I would certainly encourage anyone light painting to have a look at getting one. Depending on your subject you’ll have to make the decision between the 4500k and 6000k light.
DS3 – Long Exposure
This shot was taken parked at the side of the road with the camera on the tripod. The passing cars lit the DS3 using their headlights and left a trail across the image, making for an interesting shot.
Peugeot RCZ R Fire Ring
This next photo was taken on a late summer night, as you can see from the sky. On roughly a 2 minute exposure we lit the RCZ R using a 4500K CRI COB LED Ring light. We then carried a flaming rope around the car slowly held on 2 carbon-fibre poles.
Rolls-Royce Phantom Drophead Coupé – Light Painting
The gorgeous Phantom was shot in the dead of night, over around 30 seconds. The car was lit using a white LED AL5 torch and the headlights switched on to provide some ambient lighting to surrounding areas.
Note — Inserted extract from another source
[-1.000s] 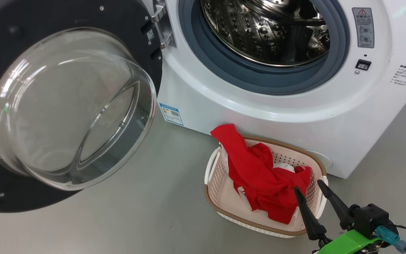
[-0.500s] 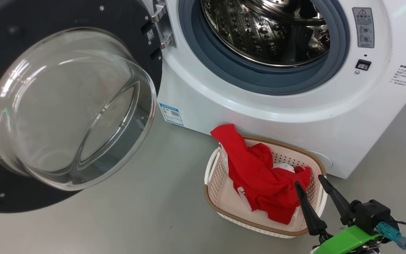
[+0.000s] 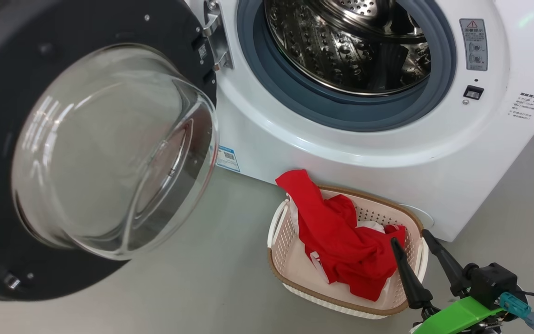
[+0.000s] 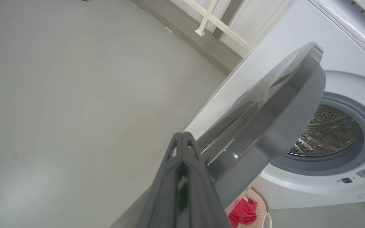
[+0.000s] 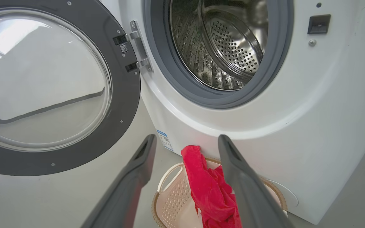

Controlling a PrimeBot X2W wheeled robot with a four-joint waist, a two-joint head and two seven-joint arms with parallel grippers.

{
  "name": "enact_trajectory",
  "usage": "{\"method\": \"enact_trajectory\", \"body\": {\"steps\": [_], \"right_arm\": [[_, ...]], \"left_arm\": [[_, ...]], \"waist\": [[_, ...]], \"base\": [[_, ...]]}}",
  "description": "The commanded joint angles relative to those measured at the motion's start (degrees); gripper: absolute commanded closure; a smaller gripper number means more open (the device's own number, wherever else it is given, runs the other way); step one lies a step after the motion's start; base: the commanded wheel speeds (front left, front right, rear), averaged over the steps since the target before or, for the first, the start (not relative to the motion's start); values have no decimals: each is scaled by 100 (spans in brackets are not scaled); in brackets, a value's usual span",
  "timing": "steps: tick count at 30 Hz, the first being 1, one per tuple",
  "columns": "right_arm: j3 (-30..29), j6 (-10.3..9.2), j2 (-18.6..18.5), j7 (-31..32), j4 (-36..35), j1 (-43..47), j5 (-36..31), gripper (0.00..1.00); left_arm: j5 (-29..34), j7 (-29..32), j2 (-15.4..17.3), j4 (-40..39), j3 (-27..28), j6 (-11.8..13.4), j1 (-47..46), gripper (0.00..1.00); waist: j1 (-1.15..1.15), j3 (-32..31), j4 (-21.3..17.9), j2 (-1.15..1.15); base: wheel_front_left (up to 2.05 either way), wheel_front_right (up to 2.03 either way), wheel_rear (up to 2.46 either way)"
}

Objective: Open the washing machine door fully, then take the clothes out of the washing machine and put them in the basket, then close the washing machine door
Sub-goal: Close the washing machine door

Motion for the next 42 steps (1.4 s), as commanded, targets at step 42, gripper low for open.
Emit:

Mitsubishi Shogun – Light Painting and Flaming Wire Wool
This fiery Shogun was shot in front of a factory unit, with exposure taken over around 2 minutes. The car was lit using a torch with Ross behind, spinning some wire wool doused in flames. As you can see, once the shutter closes this effect creates quite an impressive photo.
Kia pro_cee’d GT – Light Painting
We managed to find a bit of urban decay to shoot the Kia pro_cee’d in a car park. Backed up against the grafitti wall, we poured a bit of light on the car and allowed the rear-lights to light up the wall, which helped to add contrast to the bright yellow.
Volvo S60 – Long Exposure
Lastly, this Volvo S60 was shot a on a quiet streetlight-lit road. With roughly a 10 second exposure we caught a car passing the S60, simultaneously lighting up the car and creating a light trail.
Subaru STI – Firewall
Similar to the DS3 shot above, this image was captured over 2 minutes, first painting the car with the AL5 light and then carrying a rope on fire behind the car to create the firewall effect.
Rolls-Royce Ghost Black Badge
One of my favourite images made using the AL5 LED inspection lamp was light painting the Rolls-Royce Ghost Black Badge. This was around a 30 second exposure, then we carefully painted the light onto the car with the torch to craft this mysterious looking Ghost.